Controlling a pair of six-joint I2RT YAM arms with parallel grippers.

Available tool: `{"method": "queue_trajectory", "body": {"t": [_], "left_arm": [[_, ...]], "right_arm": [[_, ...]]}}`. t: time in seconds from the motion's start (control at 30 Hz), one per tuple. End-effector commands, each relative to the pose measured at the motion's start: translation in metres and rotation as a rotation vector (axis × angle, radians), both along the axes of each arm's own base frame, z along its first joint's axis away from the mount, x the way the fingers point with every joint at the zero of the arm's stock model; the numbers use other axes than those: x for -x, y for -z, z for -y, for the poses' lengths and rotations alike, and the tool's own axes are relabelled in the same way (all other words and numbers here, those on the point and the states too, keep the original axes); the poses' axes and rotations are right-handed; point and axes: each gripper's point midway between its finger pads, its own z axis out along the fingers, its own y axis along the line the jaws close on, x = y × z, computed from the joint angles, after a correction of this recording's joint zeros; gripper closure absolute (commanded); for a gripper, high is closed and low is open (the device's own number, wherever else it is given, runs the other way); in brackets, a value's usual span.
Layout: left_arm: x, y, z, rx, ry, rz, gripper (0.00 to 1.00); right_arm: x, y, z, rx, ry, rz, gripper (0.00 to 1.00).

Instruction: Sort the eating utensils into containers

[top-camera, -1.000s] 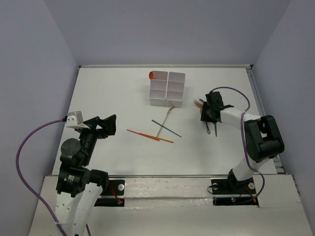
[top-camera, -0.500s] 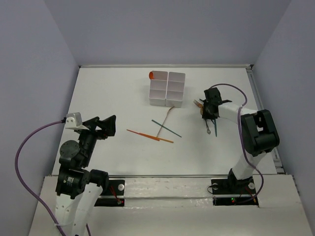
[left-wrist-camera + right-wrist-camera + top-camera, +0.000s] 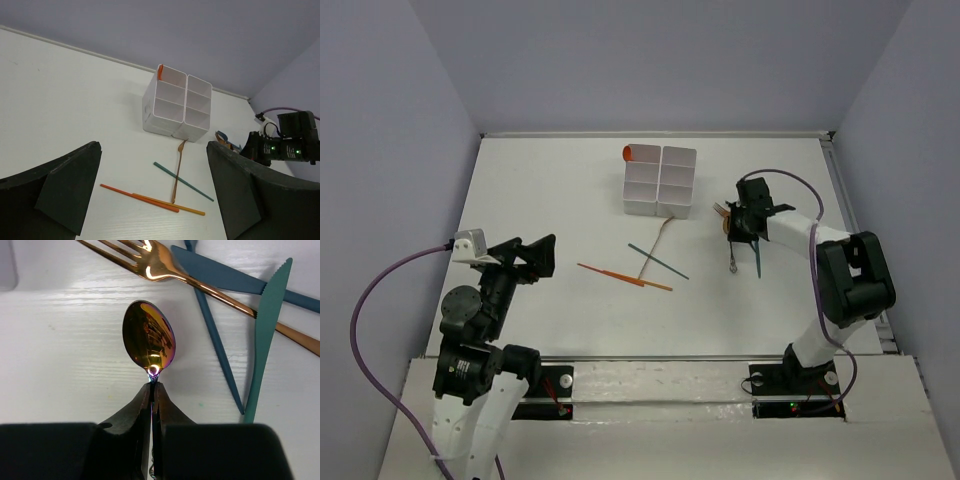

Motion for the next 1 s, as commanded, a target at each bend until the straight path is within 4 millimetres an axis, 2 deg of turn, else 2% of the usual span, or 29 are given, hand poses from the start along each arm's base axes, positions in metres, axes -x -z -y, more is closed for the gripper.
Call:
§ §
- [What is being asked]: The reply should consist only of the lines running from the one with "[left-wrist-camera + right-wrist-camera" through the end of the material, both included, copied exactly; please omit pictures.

- [Solved problem]:
[left-wrist-camera + right-wrist-camera + top-camera, +0.000s] 

Motion for the next 1 s, as commanded, a target at each bend until the straight path is within 4 millimetres an axis, 2 deg of turn, else 2% of the usual span, or 29 are given, hand poses from the start along each arm's base axes, positions in metres, axes -x -z -y, more is closed for the gripper.
Call:

With that, the output is done.